Task goal - What you return must be exactly the lines running from the one with "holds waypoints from" to the end of the data below, inclusive, and nothing more.

Collected material -
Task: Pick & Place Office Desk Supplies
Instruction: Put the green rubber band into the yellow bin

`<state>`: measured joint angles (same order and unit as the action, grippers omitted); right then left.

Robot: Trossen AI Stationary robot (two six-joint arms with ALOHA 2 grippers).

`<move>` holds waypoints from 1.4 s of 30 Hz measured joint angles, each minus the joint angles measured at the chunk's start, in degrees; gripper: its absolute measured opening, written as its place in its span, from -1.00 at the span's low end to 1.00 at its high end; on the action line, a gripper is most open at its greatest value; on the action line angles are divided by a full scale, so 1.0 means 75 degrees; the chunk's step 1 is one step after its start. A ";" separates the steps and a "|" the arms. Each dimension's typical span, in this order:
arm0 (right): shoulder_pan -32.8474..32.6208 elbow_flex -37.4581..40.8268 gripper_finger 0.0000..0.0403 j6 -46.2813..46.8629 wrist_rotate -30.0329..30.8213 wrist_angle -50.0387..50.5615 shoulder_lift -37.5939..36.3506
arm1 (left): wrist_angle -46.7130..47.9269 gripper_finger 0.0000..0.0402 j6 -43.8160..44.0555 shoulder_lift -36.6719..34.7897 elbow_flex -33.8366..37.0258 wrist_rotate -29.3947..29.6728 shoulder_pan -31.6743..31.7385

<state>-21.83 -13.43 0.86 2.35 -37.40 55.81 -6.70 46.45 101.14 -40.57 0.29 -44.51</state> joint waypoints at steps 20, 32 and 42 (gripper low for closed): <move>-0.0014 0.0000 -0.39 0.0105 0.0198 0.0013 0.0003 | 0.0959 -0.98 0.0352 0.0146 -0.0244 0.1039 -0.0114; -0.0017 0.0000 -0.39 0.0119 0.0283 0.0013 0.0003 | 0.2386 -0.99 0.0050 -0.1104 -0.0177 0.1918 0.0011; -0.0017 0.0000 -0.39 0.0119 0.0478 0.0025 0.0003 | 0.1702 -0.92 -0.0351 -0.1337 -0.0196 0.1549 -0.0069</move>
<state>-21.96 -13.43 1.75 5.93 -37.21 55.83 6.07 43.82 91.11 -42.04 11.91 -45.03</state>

Task solution -
`<move>` holds waypoints from 1.4 s of 30 Hz measured joint angles, each minus the joint angles measured at the chunk's start, in degrees; gripper: its absolute measured opening, written as its place in its span, from -1.00 at the span's low end to 1.00 at its high end; on the action line, a gripper is most open at its greatest value; on the action line angles are divided by a full scale, so 1.0 means 75 degrees; the chunk's step 1 is one step after its start. A ";" separates the steps and a "|" the arms. Each dimension's typical span, in this order:
arm0 (right): shoulder_pan -32.8474..32.6208 elbow_flex -37.4581..40.8268 gripper_finger 0.0000..0.0403 j6 -46.2813..46.8629 wrist_rotate -30.0329..30.8213 wrist_angle -50.0387..50.5615 shoulder_lift -37.5939..36.3506
arm1 (left): wrist_angle -46.7130..47.9269 gripper_finger 0.0000..0.0402 j6 -43.8160..44.0555 shoulder_lift -36.6719..34.7897 elbow_flex -33.8366..37.0258 wrist_rotate -29.3947..29.6728 shoulder_pan -31.6743..31.7385

<state>-21.83 -13.43 0.86 2.35 -37.40 55.81 -6.70 46.45 101.14 -40.57 0.29 -44.51</state> joint waypoints at steps 20, 32 and 42 (gripper low for closed): <move>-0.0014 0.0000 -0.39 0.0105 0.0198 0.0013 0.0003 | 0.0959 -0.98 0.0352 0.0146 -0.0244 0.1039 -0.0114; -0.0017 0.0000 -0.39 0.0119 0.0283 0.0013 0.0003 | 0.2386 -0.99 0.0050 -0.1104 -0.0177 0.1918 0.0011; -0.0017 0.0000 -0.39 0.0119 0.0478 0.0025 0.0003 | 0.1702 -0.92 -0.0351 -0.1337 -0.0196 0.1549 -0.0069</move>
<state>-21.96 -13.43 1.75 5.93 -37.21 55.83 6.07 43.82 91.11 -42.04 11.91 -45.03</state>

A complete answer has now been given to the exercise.